Personal Reflection: How do I push through resistance?
We are the first to acknowledge that AA, NA and OA are spiritual programs. The second of the twelve steps states, “we came to believe that a power greater than ourselves could restore us to sanity”. Many of us can attest to this first hand. We had tried on our own to stop using our drug of choice. It was only when we called upon a Higher Power for aid that our obsession to use was lifted. It really was a miraculous moment. Years had been spent on a hamster wheel of use, abstinence, relapse and regret. Now, suddenly we had been able to step off the wheel.
Before we got too excited however, an old timer probably set us straight. Yes, we needed to have faith in a Higher Power. Yes, our obsession to use had been lifted. With all that we were informed that the work of the program had just begin. On a daily basis we needed to take certain actions to maintain our sobriety.
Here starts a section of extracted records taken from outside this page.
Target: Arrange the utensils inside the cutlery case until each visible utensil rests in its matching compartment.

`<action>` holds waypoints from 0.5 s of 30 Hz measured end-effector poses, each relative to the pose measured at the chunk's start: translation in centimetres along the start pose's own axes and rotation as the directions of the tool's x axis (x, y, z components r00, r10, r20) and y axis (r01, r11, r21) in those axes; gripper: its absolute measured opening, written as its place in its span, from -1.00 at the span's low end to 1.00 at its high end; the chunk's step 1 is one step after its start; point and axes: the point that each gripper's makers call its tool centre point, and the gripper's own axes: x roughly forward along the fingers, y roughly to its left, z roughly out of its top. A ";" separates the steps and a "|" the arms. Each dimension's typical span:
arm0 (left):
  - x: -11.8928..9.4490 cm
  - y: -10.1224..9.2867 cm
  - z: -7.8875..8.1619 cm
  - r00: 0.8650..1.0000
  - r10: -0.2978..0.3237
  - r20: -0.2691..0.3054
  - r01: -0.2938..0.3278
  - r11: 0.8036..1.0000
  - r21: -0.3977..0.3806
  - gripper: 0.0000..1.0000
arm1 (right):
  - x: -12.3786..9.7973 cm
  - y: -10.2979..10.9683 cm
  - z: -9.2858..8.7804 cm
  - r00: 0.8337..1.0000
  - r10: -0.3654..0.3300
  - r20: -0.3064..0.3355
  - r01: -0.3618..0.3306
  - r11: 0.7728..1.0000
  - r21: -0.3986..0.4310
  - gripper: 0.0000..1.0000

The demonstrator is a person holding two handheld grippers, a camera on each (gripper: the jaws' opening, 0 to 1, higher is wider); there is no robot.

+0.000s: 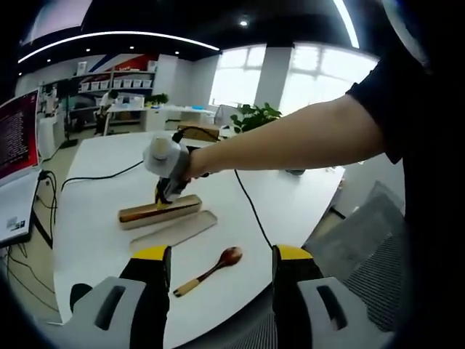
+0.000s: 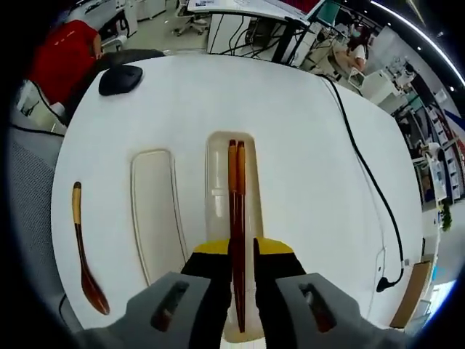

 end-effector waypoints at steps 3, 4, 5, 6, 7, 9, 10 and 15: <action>-0.1 0.1 0.2 1.000 0.008 0.011 -0.008 1.000 0.003 0.14 | -0.7 -0.1 0.3 1.000 -0.012 0.011 0.012 1.000 0.004 -0.80; -0.1 0.1 0.2 1.000 0.008 0.010 -0.008 1.000 0.004 0.14 | -0.9 -0.3 0.4 1.000 -0.023 0.016 0.023 1.000 0.002 -0.80; -0.1 0.1 0.2 1.000 0.008 0.009 -0.008 1.000 0.009 0.14 | -1.1 -0.5 0.5 0.999 -0.037 0.022 0.037 0.999 -0.001 -0.81; -0.1 0.1 0.2 1.000 0.007 0.010 -0.007 1.000 0.013 0.14 | -1.5 -0.5 0.7 0.999 -0.039 0.029 0.039 0.999 0.008 -0.81; -0.1 0.0 0.3 1.000 0.006 0.012 -0.007 1.000 0.016 0.13 | -1.6 -0.4 0.7 0.999 -0.038 0.032 0.037 0.999 0.013 -0.81; -0.1 0.0 0.3 1.000 0.006 0.013 -0.006 1.000 0.019 0.13 | -1.9 -0.3 0.7 0.999 -0.038 0.032 0.038 0.999 0.011 -0.81; -0.2 0.0 0.3 1.000 0.008 0.014 -0.009 1.000 0.022 0.13 | -2.2 -0.2 0.6 0.999 -0.042 0.031 0.042 0.999 0.005 -0.81; -0.2 0.0 0.4 1.000 0.011 0.014 -0.011 0.999 0.036 0.13 | -3.0 0.1 0.1 0.999 -0.030 0.033 0.029 0.999 0.033 -0.87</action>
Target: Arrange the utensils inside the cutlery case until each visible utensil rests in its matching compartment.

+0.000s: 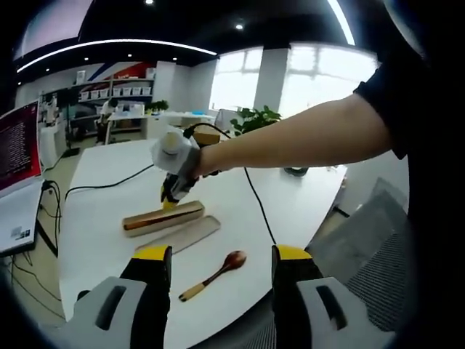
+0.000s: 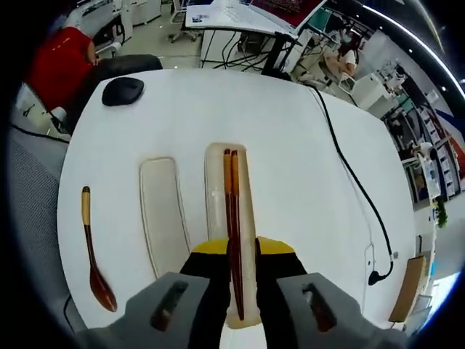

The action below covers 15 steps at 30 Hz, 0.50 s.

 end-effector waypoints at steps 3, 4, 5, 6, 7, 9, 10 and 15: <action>0.0 0.0 0.0 1.000 0.003 -0.001 -0.003 1.000 0.008 0.13 | -0.6 0.2 -0.4 1.000 -0.008 0.004 0.008 1.000 0.007 -0.84; -0.1 0.0 0.0 1.000 0.005 0.000 -0.005 1.000 0.012 0.13 | -0.7 0.3 -0.5 1.000 -0.011 0.003 0.011 1.000 0.002 -0.84; -0.1 0.0 0.0 1.000 0.005 0.000 -0.005 1.000 0.013 0.13 | -1.0 0.4 -0.7 1.000 -0.015 -0.001 0.015 1.000 -0.010 -0.86; -0.1 0.0 0.0 1.000 0.006 -0.001 -0.006 1.000 0.015 0.13 | -1.2 0.5 -0.9 1.000 -0.016 -0.004 0.016 1.000 -0.012 -0.89; -0.1 -0.1 0.0 1.000 0.007 -0.004 -0.007 1.000 0.018 0.13 | -1.3 0.6 -1.0 1.000 -0.017 -0.003 0.017 1.000 -0.009 -0.88; 0.0 -0.3 -0.3 1.000 0.003 -0.018 -0.002 0.999 0.033 0.14 | -1.7 0.8 -1.2 1.000 -0.011 0.001 0.011 1.000 0.013 -0.84; 0.0 -0.3 -0.3 1.000 0.002 -0.019 -0.001 0.999 0.038 0.13 | -1.8 0.9 -1.3 1.000 -0.012 0.002 0.012 1.000 0.019 -0.81; 0.0 -0.5 -0.3 1.000 -0.001 -0.025 0.002 0.998 0.055 0.14 | -2.7 1.0 -1.9 0.999 -0.036 0.006 0.036 0.999 0.014 -0.82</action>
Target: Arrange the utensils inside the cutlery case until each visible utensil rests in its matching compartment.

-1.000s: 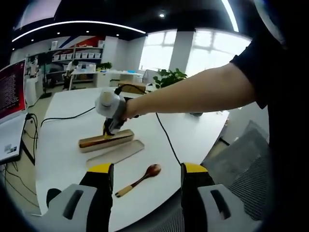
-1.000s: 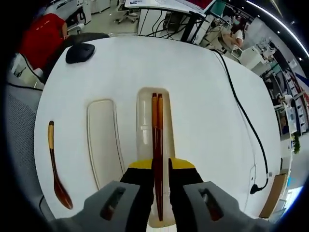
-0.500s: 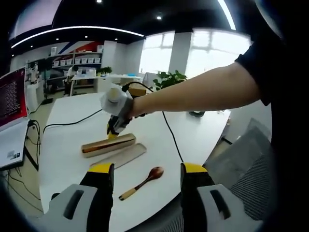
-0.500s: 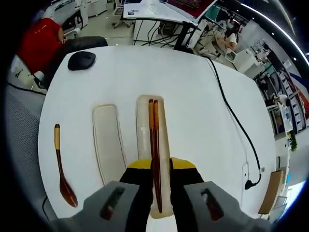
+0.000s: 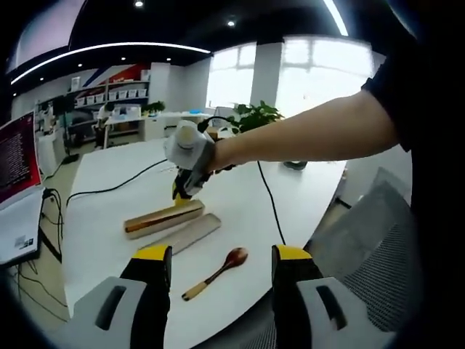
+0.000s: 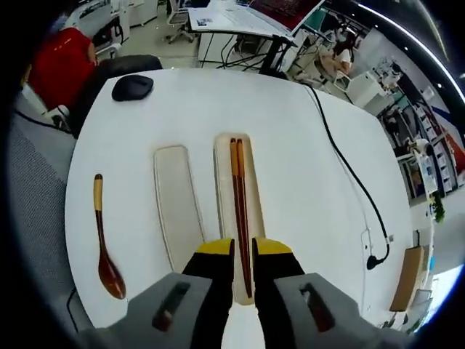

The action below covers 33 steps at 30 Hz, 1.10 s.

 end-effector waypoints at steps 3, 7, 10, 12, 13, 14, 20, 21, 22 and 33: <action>0.1 -0.2 0.0 1.000 0.005 -0.006 -0.004 1.000 0.015 0.14 | -0.3 -0.1 -0.4 1.000 -0.012 0.004 0.012 1.000 0.022 -0.81; 0.2 -0.4 -0.1 1.000 0.013 -0.023 -0.011 0.997 0.073 0.14 | -0.6 0.3 -1.6 1.000 -0.015 -0.003 0.015 0.998 0.054 -0.76; 0.1 -0.3 0.1 1.000 0.009 -0.013 -0.008 0.998 0.064 0.14 | -0.8 0.8 -1.9 1.000 -0.010 0.004 0.010 0.997 0.072 -0.73; 0.2 -0.4 0.0 1.000 0.003 -0.017 -0.002 0.998 0.067 0.14 | -1.1 1.1 -2.1 1.000 -0.010 0.005 0.010 0.997 0.076 -0.69; 0.2 -0.5 0.0 1.000 0.001 -0.019 0.000 0.997 0.071 0.14 | -1.2 1.1 -2.1 1.000 -0.010 0.007 0.009 0.997 0.079 -0.68; 0.2 -0.5 0.0 1.000 0.001 -0.020 0.001 0.997 0.074 0.14 | -1.3 1.2 -2.1 1.000 -0.008 0.012 0.007 0.996 0.087 -0.67; 0.2 -0.5 0.1 1.000 -0.002 -0.013 0.003 0.998 0.066 0.14 | -2.1 2.1 -2.0 0.999 -0.007 0.033 0.004 0.994 0.105 -0.65; 0.2 -0.5 0.1 1.000 -0.001 -0.012 0.002 0.998 0.069 0.14 | -2.2 2.2 -2.0 0.999 -0.006 0.033 0.003 0.995 0.104 -0.64; 0.2 -0.6 0.1 1.000 0.000 -0.012 0.001 0.997 0.073 0.14 | -2.2 2.4 -2.1 0.999 -0.004 0.033 0.000 0.995 0.104 -0.64; 0.1 -0.5 0.4 1.000 0.000 0.002 0.000 0.998 0.071 0.13 | -2.7 4.4 -2.2 0.999 0.032 0.038 -0.036 0.993 0.111 -0.54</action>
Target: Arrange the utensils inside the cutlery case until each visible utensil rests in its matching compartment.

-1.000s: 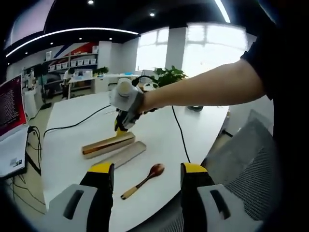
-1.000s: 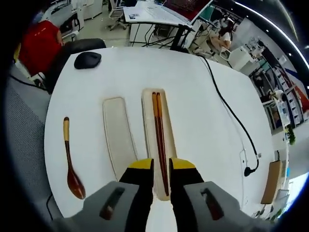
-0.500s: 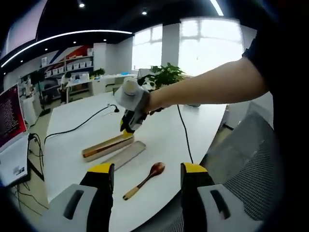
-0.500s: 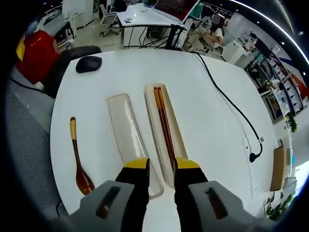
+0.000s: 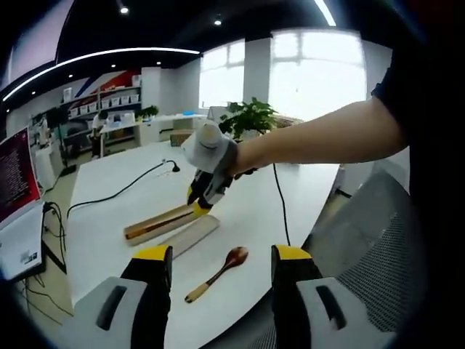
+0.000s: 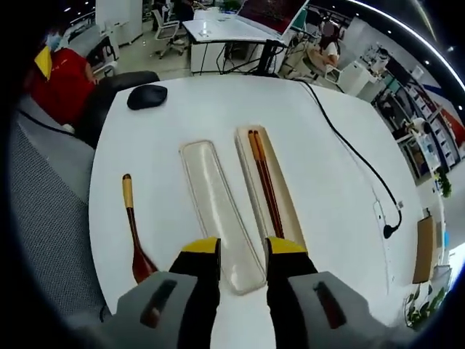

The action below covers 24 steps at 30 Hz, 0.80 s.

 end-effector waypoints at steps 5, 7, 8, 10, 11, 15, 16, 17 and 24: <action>0.0 0.0 0.1 1.000 0.002 0.002 -0.002 1.000 0.001 0.12 | -0.1 0.9 0.1 1.000 0.009 0.015 -0.009 1.000 0.005 -0.53; 0.0 0.0 0.1 1.000 0.002 0.001 -0.002 1.000 0.006 0.12 | 0.0 1.3 0.0 1.000 0.017 0.015 -0.017 1.000 0.007 -0.53; 0.0 -0.1 0.1 1.000 0.002 0.001 -0.002 1.000 0.007 0.12 | 0.2 1.6 -0.1 1.000 0.025 0.009 -0.025 1.000 0.003 -0.53; 0.0 -0.1 0.1 1.000 0.000 0.002 0.000 1.000 0.004 0.12 | 0.3 2.1 -0.3 0.999 0.033 0.000 -0.033 0.999 -0.007 -0.52; 0.0 -0.1 0.1 1.000 -0.001 0.002 0.001 1.000 0.003 0.12 | 0.4 2.5 -0.3 0.999 0.044 -0.002 -0.044 0.999 -0.011 -0.51; 0.0 -0.1 0.1 1.000 -0.002 0.001 0.002 1.000 0.007 0.12 | 0.4 3.4 -0.2 0.998 0.056 0.002 -0.056 0.998 -0.013 -0.50; 0.0 -0.1 0.1 1.000 -0.003 0.002 0.003 1.000 0.006 0.12 | 0.4 3.5 -0.2 0.998 0.059 0.004 -0.059 0.998 -0.012 -0.50; 0.0 -0.1 0.1 1.000 -0.004 0.002 0.004 1.000 0.005 0.12 | 0.4 3.7 -0.2 0.998 0.065 0.003 -0.065 0.998 -0.014 -0.50; -0.1 0.0 0.2 1.000 -0.002 0.011 0.002 1.000 0.001 0.11 | 0.4 4.9 -0.5 0.996 0.091 -0.005 -0.092 0.995 -0.031 -0.48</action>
The more diligent we were about these actions, the stronger our recovery would be. It was not only about putting down the drink or drug. Action also included the building of emotional sobriety. This was done thru meetings, sponsorship, prayer, meditation and all of the other tools of the program. We had faith that when we did the work G-d would take care of the rest.
Personal Reflection: What actions helped keep me sober today?
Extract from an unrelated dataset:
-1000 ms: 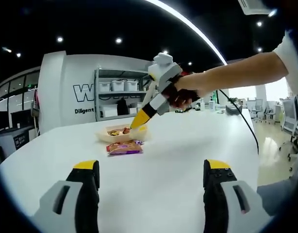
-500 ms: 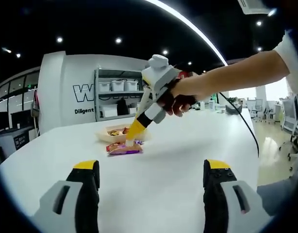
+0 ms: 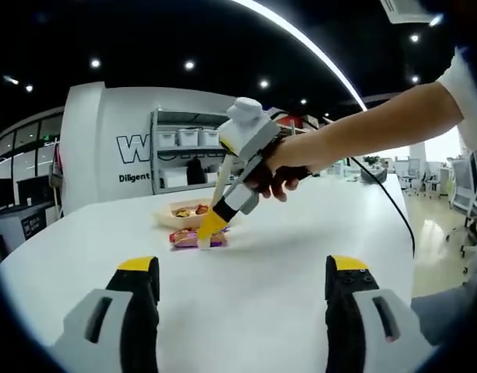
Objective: Place the target food into the container with the food tongs after gripping and lifting it, then release it inside without dropping or visibly crushing the food.
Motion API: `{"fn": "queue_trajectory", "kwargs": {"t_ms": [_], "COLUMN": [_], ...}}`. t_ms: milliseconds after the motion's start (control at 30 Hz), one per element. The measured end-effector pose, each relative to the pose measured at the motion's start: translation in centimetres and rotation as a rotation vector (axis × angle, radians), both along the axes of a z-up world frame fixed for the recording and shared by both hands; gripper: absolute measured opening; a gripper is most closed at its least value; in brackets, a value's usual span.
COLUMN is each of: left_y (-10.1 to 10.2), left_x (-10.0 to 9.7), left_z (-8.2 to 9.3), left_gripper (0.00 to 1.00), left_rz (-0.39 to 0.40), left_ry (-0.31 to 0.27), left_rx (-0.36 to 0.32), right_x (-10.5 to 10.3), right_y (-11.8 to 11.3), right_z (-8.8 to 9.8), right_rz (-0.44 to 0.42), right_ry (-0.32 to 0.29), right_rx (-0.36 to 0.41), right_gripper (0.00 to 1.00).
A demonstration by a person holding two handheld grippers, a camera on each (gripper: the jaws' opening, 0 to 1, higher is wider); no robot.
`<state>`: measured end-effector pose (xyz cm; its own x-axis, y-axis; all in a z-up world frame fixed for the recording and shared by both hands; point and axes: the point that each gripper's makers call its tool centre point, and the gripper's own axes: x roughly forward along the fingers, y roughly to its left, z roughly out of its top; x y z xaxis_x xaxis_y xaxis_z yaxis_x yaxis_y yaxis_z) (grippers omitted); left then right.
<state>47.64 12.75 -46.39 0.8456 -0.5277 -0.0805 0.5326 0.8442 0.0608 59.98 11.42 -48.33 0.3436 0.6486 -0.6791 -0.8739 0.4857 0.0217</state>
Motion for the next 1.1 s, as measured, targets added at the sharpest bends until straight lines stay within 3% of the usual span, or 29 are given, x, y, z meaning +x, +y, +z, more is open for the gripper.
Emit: {"fn": "queue_trajectory", "kwargs": {"t_ms": [200, 333, 433, 633, 767, 1100], "left_y": [0.0, 0.1, 0.1, 0.0, -0.1, -0.3], "left_x": [0.0, 0.1, 0.1, 0.1, -0.1, -0.4], "left_z": [0.0, -0.1, -0.2, -0.1, 0.0, 0.3], "left_gripper": [0.87, 0.86, 0.86, 0.86, 0.87, 0.87], "left_rz": [-0.001, 0.004, 0.006, 0.006, 0.007, 0.012], "left_ry": [-0.001, 0.004, 0.008, 0.005, 0.003, -0.004], "left_rx": [0.002, 0.002, 0.001, 0.002, 0.002, 0.003], "right_x": [0.2, 0.7, 0.7, 0.5, 1.6, 4.1], "right_y": [-0.5, -0.9, -1.1, -2.6, -4.7, -8.6], "right_z": [-0.3, -0.2, 0.0, 2.6, 5.1, 7.1], "right_rz": [-0.009, -0.086, -0.075, -0.078, -0.116, -0.183], "right_ry": [-0.004, 0.037, 0.045, 0.009, -0.012, -0.06], "right_rx": [-0.032, -0.007, -0.001, 0.039, 0.084, 0.081], "right_gripper": [0.16, 0.13, 0.14, 0.14, 0.14, 0.15]}}
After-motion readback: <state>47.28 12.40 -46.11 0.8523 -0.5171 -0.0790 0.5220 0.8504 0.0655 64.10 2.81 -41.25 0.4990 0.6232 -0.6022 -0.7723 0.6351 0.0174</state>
Many people in this world complain of being stuck. They are in relationships studded with problems, at jobs which they hate or feel are dead ends and they are often facing chronic health issues. When you examine all of these challenges, it quickly becomes clear that many of their issues are reversible. Relationships can be worked on through therapy and programs including 12 step. When these strategies fail, it might be time for them to move on. Work dissatisfaction can often be remedied by switching jobs. Many have also taken courses and training which have yielded professional advancement. Some of us have have embarked on totally new careers based on personal interest. Varied health issues began to clear when we gave up our drug of choice or initiated an exercise regimen or a new food plan.
All of these reversible strategies have one thing in common. They are all based on a program of action. Some of those people who complain of being stuck, will reach a “bottom” and hopefully through a spiritual awakening begin a lifelong journey of change brought about by action. Unfortunately, there are also those who remain deeply unhappy and unhealthy. At the merest suggestion of the necessity of engaging in spiritual and emotional work, the conversation gets changed by them. For this group,we need to pray that they have a spiritual awakening.
Personal Reflection: What areas of my life require taking an action right now?